British Coal announced in March that the enhanced redundancy terms would continue until the end of 1993.  The shafts were prepared for abandonment and then filled with limestone chippings with concrete plugs covering the insets as well as the sumps.  Concrete caps completed the shaft fill and a drainage pipe for air/gas extends above the concrete cap, and iron railings, painted green, some 6’ 6” (2m) high surround the No1 and No2 shaft sites. 

Self-set trees and bushes have grown within the railings. The old Silver Hill shaft, used for pumping and known as Coopers is situated just behind the wooden fencing to part of the Country Park area and a small circular mound in the long grass is apparent with a thick concrete post sticking up, the only reminder of the whereabouts of the shaft. Details of that shaft fill are unknown to me. I remember in 1954 assisting in measuring the water levels at pumping and rest levels and depth to the silt.
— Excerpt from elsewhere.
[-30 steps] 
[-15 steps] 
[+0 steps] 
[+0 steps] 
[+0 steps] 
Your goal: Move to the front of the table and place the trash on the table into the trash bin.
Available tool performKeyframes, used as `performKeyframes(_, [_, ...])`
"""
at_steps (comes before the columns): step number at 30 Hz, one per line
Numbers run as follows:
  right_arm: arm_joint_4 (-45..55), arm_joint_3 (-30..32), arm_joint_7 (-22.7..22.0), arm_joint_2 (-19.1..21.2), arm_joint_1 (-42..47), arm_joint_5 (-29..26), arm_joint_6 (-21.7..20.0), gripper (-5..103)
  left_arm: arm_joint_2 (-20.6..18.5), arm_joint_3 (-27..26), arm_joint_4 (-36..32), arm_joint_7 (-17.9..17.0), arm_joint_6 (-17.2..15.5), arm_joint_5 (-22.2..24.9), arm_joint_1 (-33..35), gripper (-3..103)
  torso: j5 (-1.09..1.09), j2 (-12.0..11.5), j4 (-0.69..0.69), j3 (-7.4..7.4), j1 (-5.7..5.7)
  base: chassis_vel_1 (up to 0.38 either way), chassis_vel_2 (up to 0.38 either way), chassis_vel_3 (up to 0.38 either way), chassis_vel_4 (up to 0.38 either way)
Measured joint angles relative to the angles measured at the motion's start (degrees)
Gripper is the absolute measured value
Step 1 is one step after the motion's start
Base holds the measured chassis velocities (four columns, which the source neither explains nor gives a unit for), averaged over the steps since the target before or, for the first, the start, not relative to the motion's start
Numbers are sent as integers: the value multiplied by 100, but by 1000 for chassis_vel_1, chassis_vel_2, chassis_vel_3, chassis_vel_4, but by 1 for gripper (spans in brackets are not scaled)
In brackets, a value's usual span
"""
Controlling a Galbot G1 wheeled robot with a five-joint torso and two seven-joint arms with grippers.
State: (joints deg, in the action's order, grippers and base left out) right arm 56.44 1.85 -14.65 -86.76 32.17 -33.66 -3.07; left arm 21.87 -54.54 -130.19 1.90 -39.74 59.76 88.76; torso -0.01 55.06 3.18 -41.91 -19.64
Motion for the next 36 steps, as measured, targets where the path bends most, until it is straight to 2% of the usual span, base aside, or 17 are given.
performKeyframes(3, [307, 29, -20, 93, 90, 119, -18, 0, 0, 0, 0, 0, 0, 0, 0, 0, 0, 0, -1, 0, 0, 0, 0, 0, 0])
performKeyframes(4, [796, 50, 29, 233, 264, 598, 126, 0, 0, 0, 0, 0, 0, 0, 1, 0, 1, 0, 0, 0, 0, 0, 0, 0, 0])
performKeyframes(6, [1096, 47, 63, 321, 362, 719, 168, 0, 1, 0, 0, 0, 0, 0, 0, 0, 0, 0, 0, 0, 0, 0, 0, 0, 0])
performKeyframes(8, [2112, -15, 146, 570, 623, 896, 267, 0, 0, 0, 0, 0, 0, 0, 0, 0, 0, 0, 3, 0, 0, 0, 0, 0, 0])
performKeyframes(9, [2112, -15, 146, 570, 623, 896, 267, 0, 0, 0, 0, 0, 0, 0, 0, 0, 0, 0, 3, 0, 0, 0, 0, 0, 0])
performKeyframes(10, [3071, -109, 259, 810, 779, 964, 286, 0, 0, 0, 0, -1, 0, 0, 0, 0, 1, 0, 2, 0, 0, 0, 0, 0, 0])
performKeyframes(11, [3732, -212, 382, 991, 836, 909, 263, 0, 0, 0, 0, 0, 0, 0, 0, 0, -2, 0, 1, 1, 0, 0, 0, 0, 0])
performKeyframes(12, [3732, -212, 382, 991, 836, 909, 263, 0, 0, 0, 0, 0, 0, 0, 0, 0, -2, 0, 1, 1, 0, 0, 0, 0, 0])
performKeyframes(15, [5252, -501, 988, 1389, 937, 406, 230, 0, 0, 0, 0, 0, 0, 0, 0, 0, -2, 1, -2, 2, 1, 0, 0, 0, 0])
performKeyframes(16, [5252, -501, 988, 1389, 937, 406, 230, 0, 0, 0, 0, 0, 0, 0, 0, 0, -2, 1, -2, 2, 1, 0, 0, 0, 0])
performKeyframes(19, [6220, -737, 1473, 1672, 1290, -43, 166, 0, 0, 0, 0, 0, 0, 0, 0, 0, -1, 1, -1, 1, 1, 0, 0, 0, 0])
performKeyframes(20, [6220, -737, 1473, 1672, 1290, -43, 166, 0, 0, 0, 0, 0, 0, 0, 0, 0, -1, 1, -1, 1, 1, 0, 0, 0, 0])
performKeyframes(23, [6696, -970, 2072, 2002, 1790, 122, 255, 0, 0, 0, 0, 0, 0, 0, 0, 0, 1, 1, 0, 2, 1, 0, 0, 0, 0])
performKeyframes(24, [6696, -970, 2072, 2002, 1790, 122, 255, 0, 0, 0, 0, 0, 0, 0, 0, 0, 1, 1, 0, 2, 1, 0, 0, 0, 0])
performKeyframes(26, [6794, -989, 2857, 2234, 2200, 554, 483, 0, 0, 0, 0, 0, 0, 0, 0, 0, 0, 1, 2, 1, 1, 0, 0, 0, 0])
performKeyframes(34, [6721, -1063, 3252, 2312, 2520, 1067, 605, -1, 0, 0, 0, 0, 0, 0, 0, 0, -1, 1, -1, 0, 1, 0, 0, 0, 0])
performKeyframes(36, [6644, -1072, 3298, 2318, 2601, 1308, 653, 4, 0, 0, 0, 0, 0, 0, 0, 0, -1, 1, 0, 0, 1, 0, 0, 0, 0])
A platform part way down the shaft housed the electrics etc for the submersible pump and on one occasion one of the fitters / electricians? lost a finger when lining up the holes of the apparatus whilst doing maintenance work when the housing slipped. The water originating from the old pits in the upper Meden Valley and flowing down the old sough was used in the Coal Preparation Plant. Any surplus water around 25 gallons per minute was pumped to the surface at No1 shaft, static head 385m from Yard seam horizon, and discharged into a tributary of the River Meden. There were connections underground to Pleasley at Deep Hard level and Sutton at Piper / Deep Hard horizon.

MonumentI was invited to attend the ceremony when a statue of a miner was unveiled in 2005 at the highest point of the dirt tip (and Nottinghamshire) as a dedication to all Nottinghamshire miners of the past and present. I was proud that I was instrumental with David Clarke MBE the Mining Records Officer in finding the correct starting and finishing dates of the Nottinghamshire collieries chosen to be depicted on the bronze nameplate beneath the statue. The bronze plate was stolen in 2007!!  It was replaced later but in cast-iron, however some vandalism was done afterwards by some unscrupulous person who tried to cut off part of the oil lamp!

Distance from Top Hard to Deep Hard 220m, from Deep Hard to Piper 9m, Piper to Low Main (or Tupton or Furnace) 52m, Low Main to Threequarter 5.5m, Threequarter to Yard 39.5m and from Yard to Blackshale (or Silkstone) 18.3m.